Sorting arrays is one of the simplest things for the human mind, but to put it into code is a little different. We can look at the numbers 7, 4, 4, 12, and 5 and know what order they go into (4, 4, 5, 7, 12), but to a computer the numbers are just numbers and don't really mean anything. They're simply a tool for the program to do something with; as far as the computer cares, the order is irrelevant.

But many, many programs require sorting. Imagine a tax recording program, that has to sort by value. Imagine a spreadsheet program that has to sort cells by date added. Perhaps you have a game that sorts users by score. Even the text you're reading now is stored in MySQL and is sorted by date added (or ID).

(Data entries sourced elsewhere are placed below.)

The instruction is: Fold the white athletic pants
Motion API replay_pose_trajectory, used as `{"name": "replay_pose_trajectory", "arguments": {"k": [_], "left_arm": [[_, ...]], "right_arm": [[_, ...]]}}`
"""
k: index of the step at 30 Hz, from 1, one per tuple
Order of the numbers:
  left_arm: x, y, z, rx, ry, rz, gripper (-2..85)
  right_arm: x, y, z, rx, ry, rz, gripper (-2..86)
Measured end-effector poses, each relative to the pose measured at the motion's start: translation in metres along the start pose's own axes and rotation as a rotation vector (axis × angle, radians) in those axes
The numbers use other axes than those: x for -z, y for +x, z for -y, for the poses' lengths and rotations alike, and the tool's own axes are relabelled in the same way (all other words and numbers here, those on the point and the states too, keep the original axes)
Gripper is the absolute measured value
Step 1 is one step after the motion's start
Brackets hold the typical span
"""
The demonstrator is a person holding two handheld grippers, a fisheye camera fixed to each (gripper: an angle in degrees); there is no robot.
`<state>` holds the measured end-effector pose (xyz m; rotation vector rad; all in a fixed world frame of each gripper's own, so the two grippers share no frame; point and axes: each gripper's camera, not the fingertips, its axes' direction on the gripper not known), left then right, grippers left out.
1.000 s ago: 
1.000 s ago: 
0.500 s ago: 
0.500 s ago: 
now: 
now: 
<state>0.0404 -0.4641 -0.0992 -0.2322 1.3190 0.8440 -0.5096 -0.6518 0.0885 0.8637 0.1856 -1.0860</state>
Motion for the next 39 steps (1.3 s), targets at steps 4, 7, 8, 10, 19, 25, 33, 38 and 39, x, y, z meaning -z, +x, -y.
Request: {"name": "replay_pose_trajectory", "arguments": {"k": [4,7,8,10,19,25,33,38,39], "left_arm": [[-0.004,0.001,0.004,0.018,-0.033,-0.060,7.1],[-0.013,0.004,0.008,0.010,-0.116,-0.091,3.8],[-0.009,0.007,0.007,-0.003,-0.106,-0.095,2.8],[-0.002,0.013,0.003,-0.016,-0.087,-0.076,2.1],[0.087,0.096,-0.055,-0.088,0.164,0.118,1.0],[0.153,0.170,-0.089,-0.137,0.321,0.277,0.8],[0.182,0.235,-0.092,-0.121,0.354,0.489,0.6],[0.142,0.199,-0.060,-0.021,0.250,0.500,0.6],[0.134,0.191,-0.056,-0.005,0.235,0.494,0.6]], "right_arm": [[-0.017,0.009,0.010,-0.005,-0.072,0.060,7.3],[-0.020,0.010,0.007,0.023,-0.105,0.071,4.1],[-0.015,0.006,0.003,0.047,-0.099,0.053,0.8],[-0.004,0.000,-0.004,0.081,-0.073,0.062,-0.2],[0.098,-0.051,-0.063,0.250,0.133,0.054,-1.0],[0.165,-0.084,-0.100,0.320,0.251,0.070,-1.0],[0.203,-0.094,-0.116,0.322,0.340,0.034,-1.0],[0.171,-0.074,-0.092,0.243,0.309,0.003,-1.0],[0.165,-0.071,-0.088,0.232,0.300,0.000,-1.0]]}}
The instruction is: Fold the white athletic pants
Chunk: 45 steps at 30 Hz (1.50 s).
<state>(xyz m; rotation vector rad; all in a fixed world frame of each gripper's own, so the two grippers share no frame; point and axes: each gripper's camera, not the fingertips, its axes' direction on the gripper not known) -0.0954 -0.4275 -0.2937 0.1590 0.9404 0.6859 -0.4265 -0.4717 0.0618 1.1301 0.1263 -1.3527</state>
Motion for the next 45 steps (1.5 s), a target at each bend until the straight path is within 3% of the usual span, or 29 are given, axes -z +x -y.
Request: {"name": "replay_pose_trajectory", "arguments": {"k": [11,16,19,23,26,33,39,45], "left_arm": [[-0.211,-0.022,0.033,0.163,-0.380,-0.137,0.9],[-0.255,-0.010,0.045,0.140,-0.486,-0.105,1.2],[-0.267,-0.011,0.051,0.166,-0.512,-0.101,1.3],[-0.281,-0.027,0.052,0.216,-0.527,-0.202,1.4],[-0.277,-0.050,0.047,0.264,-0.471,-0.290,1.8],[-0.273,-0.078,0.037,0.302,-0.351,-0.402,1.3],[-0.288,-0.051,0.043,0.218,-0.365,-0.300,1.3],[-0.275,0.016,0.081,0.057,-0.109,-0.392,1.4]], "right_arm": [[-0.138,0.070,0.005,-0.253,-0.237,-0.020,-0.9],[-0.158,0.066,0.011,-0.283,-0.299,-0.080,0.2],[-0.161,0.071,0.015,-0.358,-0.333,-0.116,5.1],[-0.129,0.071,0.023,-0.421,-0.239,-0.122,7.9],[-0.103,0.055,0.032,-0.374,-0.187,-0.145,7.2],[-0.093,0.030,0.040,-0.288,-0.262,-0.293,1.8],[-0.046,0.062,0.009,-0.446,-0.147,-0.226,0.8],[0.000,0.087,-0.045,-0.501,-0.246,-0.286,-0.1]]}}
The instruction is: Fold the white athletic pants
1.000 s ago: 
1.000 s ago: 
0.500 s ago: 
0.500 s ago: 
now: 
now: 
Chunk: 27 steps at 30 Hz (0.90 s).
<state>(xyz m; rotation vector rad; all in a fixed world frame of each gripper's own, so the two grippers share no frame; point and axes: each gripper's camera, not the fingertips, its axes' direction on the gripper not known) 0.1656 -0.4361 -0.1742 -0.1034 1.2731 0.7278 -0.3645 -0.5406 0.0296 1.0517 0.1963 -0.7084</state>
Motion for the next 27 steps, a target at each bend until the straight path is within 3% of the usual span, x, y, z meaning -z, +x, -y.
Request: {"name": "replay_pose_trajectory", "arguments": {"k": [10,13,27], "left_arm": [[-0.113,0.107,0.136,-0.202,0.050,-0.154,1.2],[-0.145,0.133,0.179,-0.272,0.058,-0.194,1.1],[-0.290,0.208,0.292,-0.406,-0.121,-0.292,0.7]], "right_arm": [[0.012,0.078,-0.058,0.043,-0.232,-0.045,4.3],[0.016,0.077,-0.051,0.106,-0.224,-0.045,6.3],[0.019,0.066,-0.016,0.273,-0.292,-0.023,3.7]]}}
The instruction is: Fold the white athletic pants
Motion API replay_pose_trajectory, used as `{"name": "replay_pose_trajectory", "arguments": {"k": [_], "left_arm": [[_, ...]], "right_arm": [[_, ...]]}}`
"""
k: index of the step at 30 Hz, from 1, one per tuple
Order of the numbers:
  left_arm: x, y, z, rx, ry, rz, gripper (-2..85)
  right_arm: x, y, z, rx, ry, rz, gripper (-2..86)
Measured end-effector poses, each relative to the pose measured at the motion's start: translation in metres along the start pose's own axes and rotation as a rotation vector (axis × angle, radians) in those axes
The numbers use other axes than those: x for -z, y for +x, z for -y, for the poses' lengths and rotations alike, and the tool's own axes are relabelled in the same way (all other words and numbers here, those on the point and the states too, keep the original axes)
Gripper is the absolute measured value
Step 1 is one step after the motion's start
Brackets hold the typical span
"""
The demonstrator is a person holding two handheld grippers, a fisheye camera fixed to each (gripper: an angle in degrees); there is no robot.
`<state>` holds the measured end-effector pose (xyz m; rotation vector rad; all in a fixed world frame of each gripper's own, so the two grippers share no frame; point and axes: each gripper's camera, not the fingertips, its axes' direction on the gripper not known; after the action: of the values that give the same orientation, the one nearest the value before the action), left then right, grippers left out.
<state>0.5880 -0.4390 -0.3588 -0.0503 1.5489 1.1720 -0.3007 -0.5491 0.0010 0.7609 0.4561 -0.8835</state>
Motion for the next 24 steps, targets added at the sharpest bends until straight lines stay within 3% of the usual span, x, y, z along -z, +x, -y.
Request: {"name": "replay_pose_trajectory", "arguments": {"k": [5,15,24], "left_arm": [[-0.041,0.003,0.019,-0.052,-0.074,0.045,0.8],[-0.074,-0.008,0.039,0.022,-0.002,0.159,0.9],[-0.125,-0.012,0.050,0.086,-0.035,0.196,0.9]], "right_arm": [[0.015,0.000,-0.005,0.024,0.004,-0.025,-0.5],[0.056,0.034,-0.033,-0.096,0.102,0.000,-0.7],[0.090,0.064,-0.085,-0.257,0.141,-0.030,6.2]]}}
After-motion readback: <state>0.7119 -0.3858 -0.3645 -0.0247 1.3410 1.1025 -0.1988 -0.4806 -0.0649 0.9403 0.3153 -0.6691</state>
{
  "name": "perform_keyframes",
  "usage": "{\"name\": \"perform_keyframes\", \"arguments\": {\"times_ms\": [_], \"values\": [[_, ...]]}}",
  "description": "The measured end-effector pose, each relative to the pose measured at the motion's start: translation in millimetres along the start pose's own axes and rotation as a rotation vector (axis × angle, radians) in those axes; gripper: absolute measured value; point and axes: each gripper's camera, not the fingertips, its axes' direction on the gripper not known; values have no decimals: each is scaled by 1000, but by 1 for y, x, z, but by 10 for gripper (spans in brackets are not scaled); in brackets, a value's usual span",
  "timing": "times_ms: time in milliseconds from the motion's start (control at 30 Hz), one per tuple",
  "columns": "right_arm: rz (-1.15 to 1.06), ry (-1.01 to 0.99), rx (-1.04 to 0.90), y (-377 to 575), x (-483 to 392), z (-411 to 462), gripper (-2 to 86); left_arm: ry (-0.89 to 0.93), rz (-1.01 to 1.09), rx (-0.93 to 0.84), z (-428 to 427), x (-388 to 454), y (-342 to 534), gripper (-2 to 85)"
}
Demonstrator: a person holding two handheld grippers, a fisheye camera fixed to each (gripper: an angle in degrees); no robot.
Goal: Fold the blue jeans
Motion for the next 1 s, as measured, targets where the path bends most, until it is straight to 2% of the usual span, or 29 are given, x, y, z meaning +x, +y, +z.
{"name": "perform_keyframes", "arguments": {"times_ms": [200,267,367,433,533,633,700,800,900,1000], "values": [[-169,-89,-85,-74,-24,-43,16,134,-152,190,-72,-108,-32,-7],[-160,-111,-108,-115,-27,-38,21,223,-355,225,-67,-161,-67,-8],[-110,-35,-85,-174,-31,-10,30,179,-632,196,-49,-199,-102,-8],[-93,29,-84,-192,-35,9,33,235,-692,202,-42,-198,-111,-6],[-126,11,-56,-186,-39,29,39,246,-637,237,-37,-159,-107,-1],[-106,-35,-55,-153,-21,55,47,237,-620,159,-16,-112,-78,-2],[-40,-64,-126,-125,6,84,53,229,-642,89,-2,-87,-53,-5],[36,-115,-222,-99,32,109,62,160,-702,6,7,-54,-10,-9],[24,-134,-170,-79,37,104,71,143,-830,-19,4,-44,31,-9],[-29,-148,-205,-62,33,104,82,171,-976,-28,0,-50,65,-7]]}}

No matter how you slice it, programs have a need to sort things, be it numerically or otherwise. But especially for beginner programmers, thinking of how our brain sorts those numbers isn't so easy.

# Bogosort

The most ridiculous sorting algorithm is Bogosort, which is described best by Wikipedia: *"If bogosort were used to sort a deck of cards, it would consist of checking if the deck were in order, and if it were not, one would throw the deck into the air, pick the cards up at random, and repeat the process until the deck is sorted."* Obviously this is not a very efficient algorithm and therefore you would never see it in an actual program save for humorous purposes. (Seen below.)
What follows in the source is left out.